Chaque jour, Mélanie Perrier rencontre de deux à cinq usagers pendant trente minutes, une heure, voire une heure et demie, à domicile ou au CCAS. « Je me laisse des plages libres, pour les urgences, les rendez-vous plus longs, explique-t-elle. J’essaie d’être disponible et de m’adapter : il m’arrive de recevoir des usagers après 17 heures ou à l’heure du déjeuner. » Le reste de son temps de travail se passe en appels téléphoniques et en réunions. En ce début d’après-midi, à peine pose-t-elle un pied dans son bureau que le téléphone se met à sonner. L’appel concerne un usager menacé d’expulsion pour impayés de loyer, à qui la mairie a trouvé un autre logement… et qui à nouveau ne paie plus ses loyers. Puis c’est un père qui veut récupérer ses enfants dans son nouveau logement. Mélanie appelle les partenaires, pour vérifier les informations et trouver des réponses. « Avec la mesure ASELL, je m’occupe de tous les postes, sans être spécialiste d’aucun, explique la travailleuse sociale. J’ai donc été obligée de me créer un réseau, pour savoir où me renseigner sur n’importe quel sujet : santé, juridique, emploi… J’essaie aussi de me tenir au courant de toutes les nouveautés dans ces secteurs. J’adore ce travail de veille. »

A terme, l’autonomie

Ce que Mélanie Perrier aime aussi, c’est ne pas être dans la routine. Aucune de ses journées ne ressemble à la précédente. Il lui est difficile, en revanche, de devoir quitter en fin de suivi des usagers qu’elle a rencontrés très régulièrement pendant six mois ou un an. Même si, dans la plupart des cas, ceux-ci sont autonomes quand la mesure touche à son terme. « Le dernier mois, déjà, les rendez-vous ne servent plus qu’à calmer les angoisses. Les objectifs fixés au départ dans la fiche d’identification ont été atteints, partiellement ou complètement. Les personnes sont autonomes dans leurs démarches, elles ont résorbé la dette locative s’il y en avait une, ou au moins ont mis au point un plan d’apurement et repris contact avec le bailleur. Les dettes EDF et GDF éventuelles ont disparu, et une mensualisation des paiements a été mise en place. Enfin, les droits ont été ouverts et, le cas échéant, un travail a été retrouvé. »

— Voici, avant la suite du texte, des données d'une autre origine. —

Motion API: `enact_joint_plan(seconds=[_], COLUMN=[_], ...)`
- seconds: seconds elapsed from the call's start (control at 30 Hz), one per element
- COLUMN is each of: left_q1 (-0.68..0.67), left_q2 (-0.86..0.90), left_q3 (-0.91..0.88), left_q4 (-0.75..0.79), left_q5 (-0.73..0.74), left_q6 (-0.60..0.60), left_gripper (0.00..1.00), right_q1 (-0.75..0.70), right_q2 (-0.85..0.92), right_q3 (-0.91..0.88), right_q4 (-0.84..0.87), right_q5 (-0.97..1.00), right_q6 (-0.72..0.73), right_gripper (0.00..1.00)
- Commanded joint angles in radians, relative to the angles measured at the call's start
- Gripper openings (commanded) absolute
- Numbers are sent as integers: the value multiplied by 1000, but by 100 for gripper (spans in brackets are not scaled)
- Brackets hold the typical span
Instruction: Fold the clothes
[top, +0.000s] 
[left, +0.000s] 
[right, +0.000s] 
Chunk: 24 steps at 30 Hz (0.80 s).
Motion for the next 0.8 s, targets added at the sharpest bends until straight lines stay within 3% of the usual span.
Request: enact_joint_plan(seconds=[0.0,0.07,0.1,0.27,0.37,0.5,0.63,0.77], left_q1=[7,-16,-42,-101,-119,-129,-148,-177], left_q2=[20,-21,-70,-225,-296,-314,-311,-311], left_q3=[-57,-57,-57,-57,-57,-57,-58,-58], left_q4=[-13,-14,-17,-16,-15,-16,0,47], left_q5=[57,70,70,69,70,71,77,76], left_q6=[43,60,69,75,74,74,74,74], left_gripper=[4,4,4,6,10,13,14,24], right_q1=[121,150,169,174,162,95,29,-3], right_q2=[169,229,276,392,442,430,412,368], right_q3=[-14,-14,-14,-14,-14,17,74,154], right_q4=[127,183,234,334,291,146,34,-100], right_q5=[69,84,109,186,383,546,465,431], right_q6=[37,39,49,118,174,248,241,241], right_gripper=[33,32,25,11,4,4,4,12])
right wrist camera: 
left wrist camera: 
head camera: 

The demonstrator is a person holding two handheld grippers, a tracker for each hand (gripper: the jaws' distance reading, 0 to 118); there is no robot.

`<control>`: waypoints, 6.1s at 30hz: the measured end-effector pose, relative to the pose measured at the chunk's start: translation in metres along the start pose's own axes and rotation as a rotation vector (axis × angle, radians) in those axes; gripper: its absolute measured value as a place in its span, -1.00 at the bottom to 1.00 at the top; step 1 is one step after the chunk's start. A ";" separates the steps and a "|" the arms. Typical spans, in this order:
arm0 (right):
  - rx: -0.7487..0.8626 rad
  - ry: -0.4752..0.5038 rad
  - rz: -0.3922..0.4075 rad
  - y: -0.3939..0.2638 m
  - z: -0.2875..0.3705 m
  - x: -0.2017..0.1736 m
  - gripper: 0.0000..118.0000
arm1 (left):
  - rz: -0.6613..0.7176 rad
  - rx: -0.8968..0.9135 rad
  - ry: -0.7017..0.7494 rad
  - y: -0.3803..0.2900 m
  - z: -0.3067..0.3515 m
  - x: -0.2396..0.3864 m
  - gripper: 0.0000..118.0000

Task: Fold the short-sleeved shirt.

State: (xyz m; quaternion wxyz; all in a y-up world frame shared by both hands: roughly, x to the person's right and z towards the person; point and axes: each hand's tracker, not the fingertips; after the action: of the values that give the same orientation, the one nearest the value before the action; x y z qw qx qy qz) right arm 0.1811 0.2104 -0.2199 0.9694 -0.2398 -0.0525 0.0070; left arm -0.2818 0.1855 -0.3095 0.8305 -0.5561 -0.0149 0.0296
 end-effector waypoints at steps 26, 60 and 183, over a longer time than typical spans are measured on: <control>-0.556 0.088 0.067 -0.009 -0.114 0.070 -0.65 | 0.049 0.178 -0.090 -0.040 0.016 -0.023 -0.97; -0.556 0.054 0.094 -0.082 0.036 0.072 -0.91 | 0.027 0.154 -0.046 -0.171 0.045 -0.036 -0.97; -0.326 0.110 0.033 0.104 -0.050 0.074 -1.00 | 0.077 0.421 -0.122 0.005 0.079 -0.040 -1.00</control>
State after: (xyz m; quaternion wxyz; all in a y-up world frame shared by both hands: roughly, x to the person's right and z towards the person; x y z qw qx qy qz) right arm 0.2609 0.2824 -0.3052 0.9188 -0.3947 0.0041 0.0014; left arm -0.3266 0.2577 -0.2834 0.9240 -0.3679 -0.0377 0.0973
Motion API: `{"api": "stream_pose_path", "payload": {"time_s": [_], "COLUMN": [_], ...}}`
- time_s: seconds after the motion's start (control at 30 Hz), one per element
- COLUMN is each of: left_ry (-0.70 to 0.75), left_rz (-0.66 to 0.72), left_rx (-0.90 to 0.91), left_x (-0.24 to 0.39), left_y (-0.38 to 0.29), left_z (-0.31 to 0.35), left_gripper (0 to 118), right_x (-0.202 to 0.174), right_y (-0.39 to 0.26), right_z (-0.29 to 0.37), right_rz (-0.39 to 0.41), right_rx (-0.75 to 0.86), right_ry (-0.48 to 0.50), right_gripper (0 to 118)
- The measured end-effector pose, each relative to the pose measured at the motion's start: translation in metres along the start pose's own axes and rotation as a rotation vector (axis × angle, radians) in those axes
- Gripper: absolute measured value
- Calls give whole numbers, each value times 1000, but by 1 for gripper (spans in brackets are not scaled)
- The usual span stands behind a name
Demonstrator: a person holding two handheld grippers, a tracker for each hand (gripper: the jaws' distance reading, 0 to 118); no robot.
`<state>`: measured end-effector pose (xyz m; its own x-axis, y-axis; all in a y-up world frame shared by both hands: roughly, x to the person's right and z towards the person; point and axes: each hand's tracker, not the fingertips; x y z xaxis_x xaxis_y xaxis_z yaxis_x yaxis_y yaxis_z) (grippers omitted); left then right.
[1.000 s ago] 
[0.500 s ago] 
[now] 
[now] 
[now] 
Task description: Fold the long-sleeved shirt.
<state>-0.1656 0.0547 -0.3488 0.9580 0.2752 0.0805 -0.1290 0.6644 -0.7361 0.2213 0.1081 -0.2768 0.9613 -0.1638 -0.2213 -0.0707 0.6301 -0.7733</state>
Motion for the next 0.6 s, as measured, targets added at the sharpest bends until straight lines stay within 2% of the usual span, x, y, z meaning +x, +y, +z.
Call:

Parfois, malgré tout, la mesure doit être renouvelée car les démarches entamées nécessitent plus de temps que prévu pour se concrétiser. Au total, la conseillère évalue que le suivi est bénéfique dans trois quarts des cas. Un constat proche de celui qui est dressé par l’un des bailleurs sociaux impliqués dans le dispositif : « Quand le locataire adhère bien à la mesure, le paiement des loyers reprend au bout de deux ou trois mois. La situation est définitivement rétablie de ce côté-là dans un cas sur cinq. » Pour d’autres usagers, toutefois, la mesure reste de peu d’utilité. « Il s’agit de personnes qui n’adhèrent pas. Elles ne sont jamais disponibles, ne viennent pas aux rendez-vous ou ne font pas les démarches, déplore la conseillère du CCAS. Mais cela reste très rare. »

Notes

(1) CCAS de Gardanne : 1, square Deleuil – 13120 Gardanne – Tél. 04 42 65 79 10.